§ **GOAL OF THE EXERCISE**: When you copy the data that follows, reproduce every word exactly and leave out the images.
*** Block opens ***
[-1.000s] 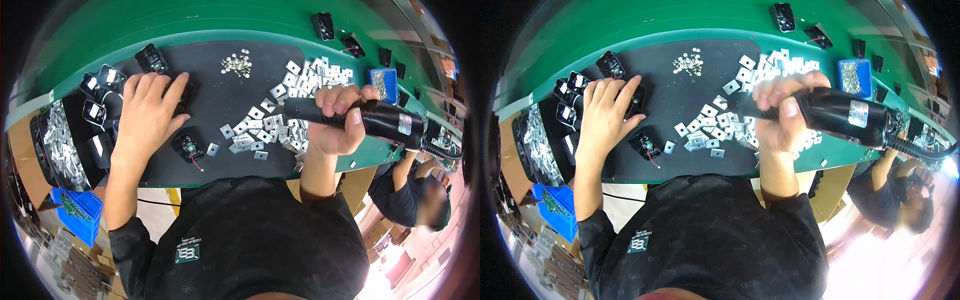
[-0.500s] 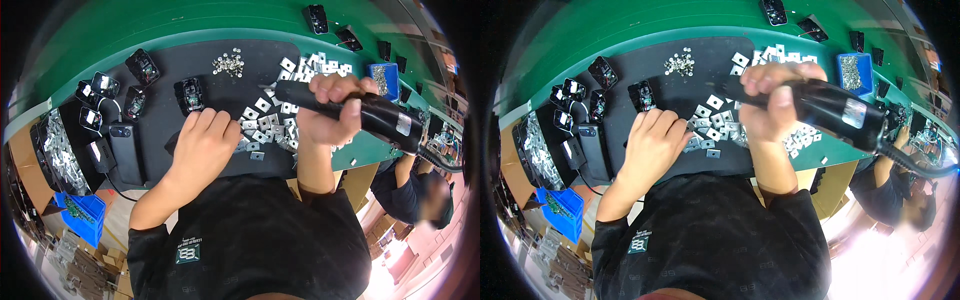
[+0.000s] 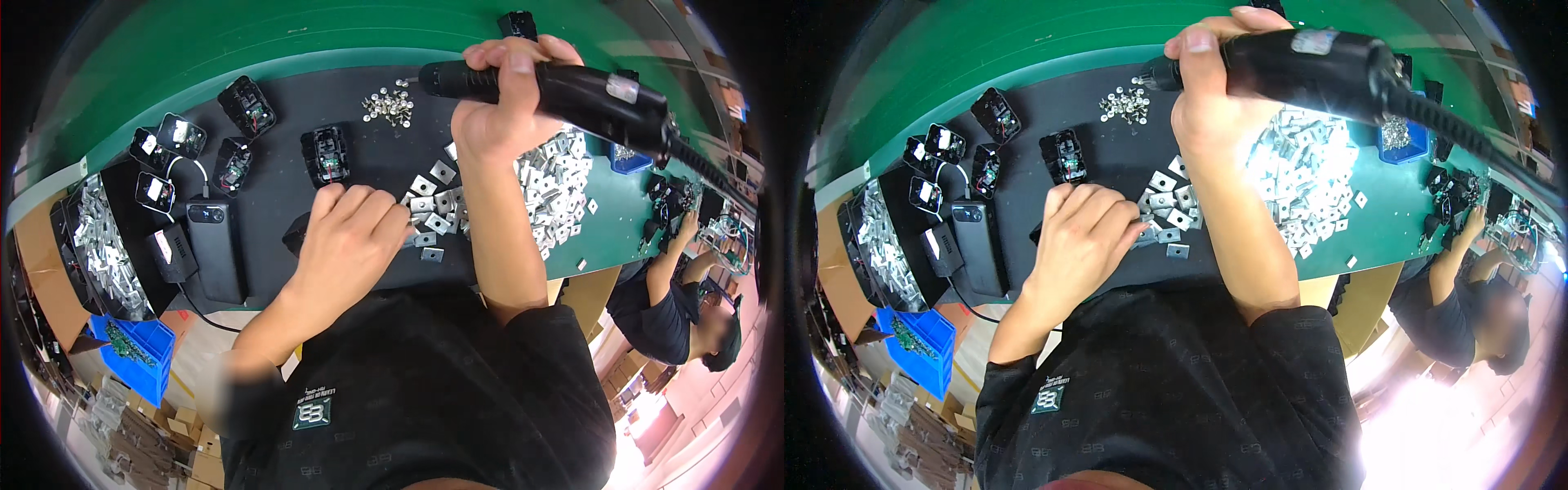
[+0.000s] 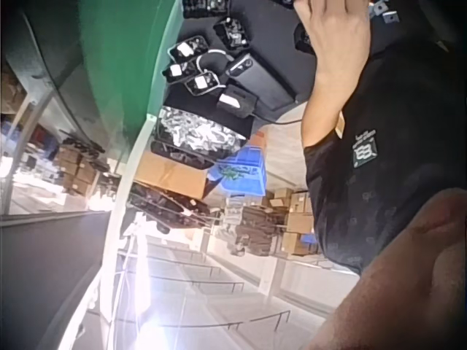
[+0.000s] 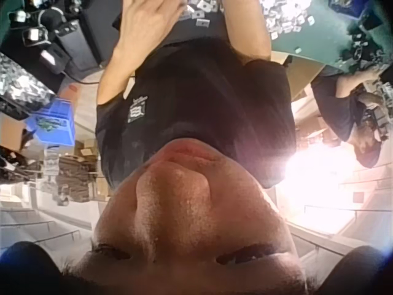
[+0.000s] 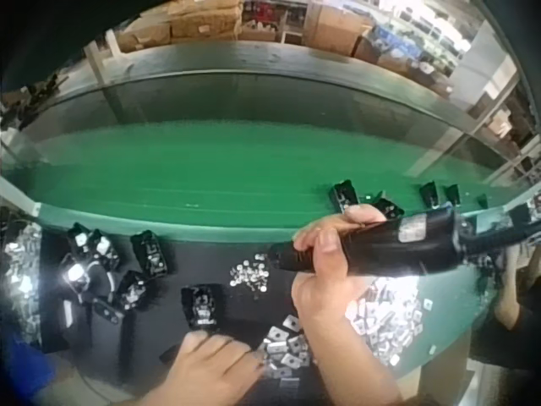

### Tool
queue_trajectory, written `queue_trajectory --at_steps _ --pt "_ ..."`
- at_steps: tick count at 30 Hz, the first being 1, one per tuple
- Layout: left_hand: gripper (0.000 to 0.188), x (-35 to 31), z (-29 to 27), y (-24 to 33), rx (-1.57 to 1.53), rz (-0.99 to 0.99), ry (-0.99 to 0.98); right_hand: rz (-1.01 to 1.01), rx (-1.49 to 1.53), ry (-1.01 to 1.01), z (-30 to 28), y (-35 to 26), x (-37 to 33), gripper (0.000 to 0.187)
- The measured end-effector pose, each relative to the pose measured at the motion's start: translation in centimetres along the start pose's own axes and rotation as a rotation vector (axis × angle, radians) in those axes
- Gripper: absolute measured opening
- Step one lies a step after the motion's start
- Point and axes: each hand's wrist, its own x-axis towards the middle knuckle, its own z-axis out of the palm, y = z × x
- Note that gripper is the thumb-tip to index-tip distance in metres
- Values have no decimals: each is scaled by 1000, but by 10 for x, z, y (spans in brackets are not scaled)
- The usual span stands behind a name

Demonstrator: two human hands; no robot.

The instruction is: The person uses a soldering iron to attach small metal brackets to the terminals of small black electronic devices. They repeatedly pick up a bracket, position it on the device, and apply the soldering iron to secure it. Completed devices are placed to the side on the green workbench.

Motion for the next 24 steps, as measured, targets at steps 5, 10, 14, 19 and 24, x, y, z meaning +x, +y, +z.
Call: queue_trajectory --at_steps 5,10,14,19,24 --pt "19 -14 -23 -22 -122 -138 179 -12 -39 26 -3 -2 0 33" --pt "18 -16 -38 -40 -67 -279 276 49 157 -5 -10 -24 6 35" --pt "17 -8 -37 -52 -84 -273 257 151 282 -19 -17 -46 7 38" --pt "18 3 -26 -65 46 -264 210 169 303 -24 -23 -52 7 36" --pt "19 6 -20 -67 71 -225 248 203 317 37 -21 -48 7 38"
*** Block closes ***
§ **RESPONSE**:
[-1.000s] 
[-0.500s] 
[+0.000s] 
[+0.000s] 
[+0.000s] 
[+0.000s] 

### Tool
queue_trajectory, written `queue_trajectory --at_steps _ --pt "_ ..."`
- at_steps: tick count at 30 Hz, the first being 1, one per tuple
- Layout: left_hand: gripper (0.000 to 0.188), x (-35 to 31), z (-29 to 27), y (-24 to 33), rx (-1.57 to 1.53), rz (-0.99 to 0.99), ry (-0.99 to 0.98); right_hand: rz (-1.01 to 1.01), rx (-1.49 to 1.53), ry (-1.01 to 1.01), z (-30 to 28), y (-35 to 26), x (-37 to 33), gripper (0.000 to 0.187)
- The measured end-effector pose, each relative to the pose measured at the motion's start: translation in centimetres along the start pose's own axes and rotation as a rotation vector (axis × angle, radians) in those axes
- Gripper: absolute measured opening
- Step one lies a step after the motion's start
- Point and axes: each hand's wrist, its own x-axis towards the middle knuckle, its own z-axis out of the palm, y = z × x
- Note that gripper is the thumb-tip to index-tip distance in metres
- Values have no decimals: each is scaled by 1000, but by 10 for x, z, y (spans in brackets are not scaled)
- The usual span stands behind a name

Demonstrator: two human hands; no robot.

The instruction is: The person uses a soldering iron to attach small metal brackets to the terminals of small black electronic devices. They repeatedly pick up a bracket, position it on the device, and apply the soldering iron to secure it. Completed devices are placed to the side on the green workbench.

Motion for the next 24 steps, as measured, targets at steps 5, 10, 14, 19 and 24, x, y, z meaning +x, +y, +z.
Call: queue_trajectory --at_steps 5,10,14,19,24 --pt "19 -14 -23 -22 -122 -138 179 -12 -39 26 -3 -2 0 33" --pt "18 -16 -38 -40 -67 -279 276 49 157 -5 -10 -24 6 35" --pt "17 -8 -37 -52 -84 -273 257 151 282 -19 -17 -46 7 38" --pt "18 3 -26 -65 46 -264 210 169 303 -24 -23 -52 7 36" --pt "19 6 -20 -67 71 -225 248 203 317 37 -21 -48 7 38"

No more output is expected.